Tuesday 20 May 2014

Troubleshooting vSphere Storage - Mike Preston - REVIEW

I have just finished reading "Troubleshooting vSphere Storage" by Mike Preston. My first impression is that this book only scratches the surface of huge and complex topic of storage troubleshooting in VMware infrastructure. In general I recommend it because it is "one evening read" and cheap. I found some inaccurate information and I believe that this information will be corrected in potential second edition.I learnt or refreshed some topics, it seems that author has some real experience but he did not delve deep enough.

CONS:

I don't agree with author that NFS is a distributed filesystem as VMFS. 
The sentence: "NFS, like VMFS,is also a distributed file system and has been around for nearly 20 years" is inaccurate IMHO or too simplified.

Please see: 
http://en.wikipedia.org/wiki/Network_File_System.

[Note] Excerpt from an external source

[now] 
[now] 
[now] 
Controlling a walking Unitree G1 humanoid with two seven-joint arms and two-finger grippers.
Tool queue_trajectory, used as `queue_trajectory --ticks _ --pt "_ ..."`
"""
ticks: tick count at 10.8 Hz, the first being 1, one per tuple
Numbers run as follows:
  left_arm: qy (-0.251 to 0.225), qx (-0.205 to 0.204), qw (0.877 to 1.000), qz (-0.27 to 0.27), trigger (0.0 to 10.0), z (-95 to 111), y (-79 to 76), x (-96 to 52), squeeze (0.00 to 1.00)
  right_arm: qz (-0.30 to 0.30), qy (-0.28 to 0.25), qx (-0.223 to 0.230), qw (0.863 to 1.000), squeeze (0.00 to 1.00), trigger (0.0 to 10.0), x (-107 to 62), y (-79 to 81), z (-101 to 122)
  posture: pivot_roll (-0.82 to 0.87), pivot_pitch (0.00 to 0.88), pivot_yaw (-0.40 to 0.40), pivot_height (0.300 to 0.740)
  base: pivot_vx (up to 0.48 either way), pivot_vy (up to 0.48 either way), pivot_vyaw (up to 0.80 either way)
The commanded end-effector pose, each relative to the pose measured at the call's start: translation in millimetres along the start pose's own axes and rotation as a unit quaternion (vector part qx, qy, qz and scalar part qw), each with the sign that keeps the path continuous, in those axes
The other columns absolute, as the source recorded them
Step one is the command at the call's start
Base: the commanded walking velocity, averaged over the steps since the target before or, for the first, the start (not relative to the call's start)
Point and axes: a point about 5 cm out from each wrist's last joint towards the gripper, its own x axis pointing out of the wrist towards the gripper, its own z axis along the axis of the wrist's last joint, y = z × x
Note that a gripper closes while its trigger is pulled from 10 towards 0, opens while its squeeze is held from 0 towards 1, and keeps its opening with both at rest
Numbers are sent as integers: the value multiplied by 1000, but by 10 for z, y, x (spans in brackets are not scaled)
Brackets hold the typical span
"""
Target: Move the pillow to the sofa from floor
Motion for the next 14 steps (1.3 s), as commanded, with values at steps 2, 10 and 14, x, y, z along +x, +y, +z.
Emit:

NFS stands for Network File System but it is protocol - distributed file system PROTOCOL. 
You cannot format your disk with NFS. You can have e.g. Nexenta DIY storage with ZFS filesystem and export volume to ESXi host via NFS protocol. (BTW: NFS and ZFS were invented by the Sun Microsystems). You can export NTFS volume from Windows machine  or  ext4 filesystem from Linux via NFS protocol to ESXi hosts.

Maybe I'm too pedantic but command:

cat /var/log/vmkernel.log | grep SCSI | grep -i Failed

can be replaced by:

egrep SCSI /var/log/vmkernel.log | egrep -i Failed

you save one process ;-) and less typing.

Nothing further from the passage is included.